Joe Louis however, was a willing volunteer, joining the US Army early in the war. In a highly publicized meeting with the president of the United States, Franklin D. Roosevelt is credited with saying to the "Brown Bomber"; "Joe, we need muscles like yours to defeat Germany."
Louis spent the entirety of the war assigned to US Army Special Services where he participated in exhibition fights to raise morale and boost sales of War Bonds.
In a period of racial discrimination and so-called white supremacy, Louis was able to win over many whites with his whole-hearted support of the war effort and his much-reprinted and much quoted statement; "...we'll win because we're on God's side."
Frequently over the years, I have been the grateful recipient of helmets given to me as gifts. You can only imagine my delight, this Spring as a acquaintance gifted me with what is now a show-piece of my collection - the much coveted German m.38 paratrooper (fj) helmet.

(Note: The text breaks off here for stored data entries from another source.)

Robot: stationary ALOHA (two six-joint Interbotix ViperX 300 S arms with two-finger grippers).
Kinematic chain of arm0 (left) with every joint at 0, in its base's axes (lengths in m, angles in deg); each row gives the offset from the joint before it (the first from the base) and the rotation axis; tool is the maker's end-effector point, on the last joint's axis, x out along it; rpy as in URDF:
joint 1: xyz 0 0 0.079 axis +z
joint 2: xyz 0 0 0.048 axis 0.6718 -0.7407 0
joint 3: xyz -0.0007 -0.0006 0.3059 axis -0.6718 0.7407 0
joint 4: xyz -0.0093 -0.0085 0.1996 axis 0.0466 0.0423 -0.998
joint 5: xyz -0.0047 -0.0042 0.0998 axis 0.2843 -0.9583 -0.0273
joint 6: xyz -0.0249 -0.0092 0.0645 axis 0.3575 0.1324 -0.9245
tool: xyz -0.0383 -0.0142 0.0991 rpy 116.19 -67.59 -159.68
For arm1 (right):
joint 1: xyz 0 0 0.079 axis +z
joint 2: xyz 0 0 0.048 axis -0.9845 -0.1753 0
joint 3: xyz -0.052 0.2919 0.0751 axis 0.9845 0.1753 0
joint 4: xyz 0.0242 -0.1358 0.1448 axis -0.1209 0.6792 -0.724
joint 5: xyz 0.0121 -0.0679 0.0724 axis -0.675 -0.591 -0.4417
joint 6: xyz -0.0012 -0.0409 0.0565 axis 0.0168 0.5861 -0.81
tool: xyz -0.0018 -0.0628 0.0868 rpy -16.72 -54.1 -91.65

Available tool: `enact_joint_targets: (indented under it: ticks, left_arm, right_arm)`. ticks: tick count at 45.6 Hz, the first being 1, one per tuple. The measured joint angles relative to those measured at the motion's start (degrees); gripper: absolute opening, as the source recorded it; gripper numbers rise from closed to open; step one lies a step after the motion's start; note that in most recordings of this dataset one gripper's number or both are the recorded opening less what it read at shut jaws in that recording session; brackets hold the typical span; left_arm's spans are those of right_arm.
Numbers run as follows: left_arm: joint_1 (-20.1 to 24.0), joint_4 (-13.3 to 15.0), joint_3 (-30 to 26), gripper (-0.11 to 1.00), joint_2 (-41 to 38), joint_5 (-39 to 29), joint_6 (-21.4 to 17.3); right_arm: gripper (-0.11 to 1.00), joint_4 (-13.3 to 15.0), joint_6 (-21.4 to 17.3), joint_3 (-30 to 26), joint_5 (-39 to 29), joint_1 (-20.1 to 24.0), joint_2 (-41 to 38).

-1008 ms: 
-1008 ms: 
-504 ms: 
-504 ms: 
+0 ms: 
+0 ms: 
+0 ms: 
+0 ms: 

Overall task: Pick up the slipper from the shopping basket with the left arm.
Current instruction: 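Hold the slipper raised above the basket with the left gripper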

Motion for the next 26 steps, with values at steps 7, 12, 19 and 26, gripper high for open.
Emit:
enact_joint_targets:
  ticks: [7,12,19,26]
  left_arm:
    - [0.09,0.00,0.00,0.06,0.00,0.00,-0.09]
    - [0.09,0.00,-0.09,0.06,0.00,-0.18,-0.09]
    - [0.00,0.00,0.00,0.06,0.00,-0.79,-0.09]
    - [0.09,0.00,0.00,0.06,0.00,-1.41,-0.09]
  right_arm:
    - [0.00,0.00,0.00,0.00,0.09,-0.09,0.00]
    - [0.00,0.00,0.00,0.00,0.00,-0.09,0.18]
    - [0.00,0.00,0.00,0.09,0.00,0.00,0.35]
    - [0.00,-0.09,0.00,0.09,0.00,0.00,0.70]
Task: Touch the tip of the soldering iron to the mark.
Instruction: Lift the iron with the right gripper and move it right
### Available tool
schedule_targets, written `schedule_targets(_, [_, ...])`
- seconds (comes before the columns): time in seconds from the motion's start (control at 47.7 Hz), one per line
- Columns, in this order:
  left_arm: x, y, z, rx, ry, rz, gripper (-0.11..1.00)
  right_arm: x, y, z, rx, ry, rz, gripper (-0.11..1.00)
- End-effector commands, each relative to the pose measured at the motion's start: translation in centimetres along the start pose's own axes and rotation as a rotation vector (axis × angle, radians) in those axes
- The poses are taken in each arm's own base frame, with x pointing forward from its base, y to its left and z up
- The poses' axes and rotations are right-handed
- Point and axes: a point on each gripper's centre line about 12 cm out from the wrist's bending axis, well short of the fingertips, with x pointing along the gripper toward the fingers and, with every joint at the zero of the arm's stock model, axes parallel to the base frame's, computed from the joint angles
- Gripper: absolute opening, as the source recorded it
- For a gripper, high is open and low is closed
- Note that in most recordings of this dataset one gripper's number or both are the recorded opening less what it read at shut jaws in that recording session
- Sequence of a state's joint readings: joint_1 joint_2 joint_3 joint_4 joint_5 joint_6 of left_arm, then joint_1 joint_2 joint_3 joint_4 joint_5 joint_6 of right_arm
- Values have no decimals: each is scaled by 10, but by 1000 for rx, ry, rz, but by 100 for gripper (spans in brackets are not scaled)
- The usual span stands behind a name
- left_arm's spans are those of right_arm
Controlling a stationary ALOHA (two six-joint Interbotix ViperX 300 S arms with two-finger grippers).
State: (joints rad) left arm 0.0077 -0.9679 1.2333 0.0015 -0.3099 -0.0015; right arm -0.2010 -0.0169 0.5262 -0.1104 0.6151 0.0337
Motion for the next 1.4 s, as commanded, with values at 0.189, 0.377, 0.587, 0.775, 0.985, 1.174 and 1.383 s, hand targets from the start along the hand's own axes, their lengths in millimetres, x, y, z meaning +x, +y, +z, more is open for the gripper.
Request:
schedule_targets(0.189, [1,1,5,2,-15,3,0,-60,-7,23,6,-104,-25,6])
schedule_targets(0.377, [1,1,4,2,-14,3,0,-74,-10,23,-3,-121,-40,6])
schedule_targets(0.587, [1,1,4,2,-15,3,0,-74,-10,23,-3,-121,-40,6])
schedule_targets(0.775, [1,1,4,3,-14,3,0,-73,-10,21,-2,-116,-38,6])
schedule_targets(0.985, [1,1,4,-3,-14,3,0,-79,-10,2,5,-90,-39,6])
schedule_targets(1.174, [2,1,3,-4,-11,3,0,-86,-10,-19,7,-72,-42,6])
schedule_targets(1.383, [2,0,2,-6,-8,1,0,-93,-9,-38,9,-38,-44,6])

Although the helmet lacks chinstrap and liner, the shell is in very good condition with the paint about 80% present and the decal wonderfully intact.
Just for the sake of display I added a reproduction chinstrap, and rather than compromise the helmet's originality by undoing the bolts to mount the straps, I merely tucked the ends of the straps under the liner band. The result is, to me, visually pleasing.
The shell shape is essentially that of an m.35 with the brim and skirt removed.
The liner is secured to the shell by four robust screw and nut combinations. These slotted screws represent the third and final production design of the m.38.
All that remains of the liner is the aluminum liner band, affixed by the the screw and nuts...
which also secure the chinstraps, of which, here, only the ends remain.
The size, as in the m.35 family of helmets, is stamped
inside the shell.
Another number, the significance of which is unknown to me, is stamped just above the rolled edge at the inside front of the shell.
Holes on the liner band allowed the leather liner to be attached.
The liner band is joined by solder at the front.
Most of the green paint remains intact.
The slightly misapplied decal gives this helmet some character.
And now, the usual gallery of the helmet in action:
Often FJ helmets were fitted with a fabric camouflage cover.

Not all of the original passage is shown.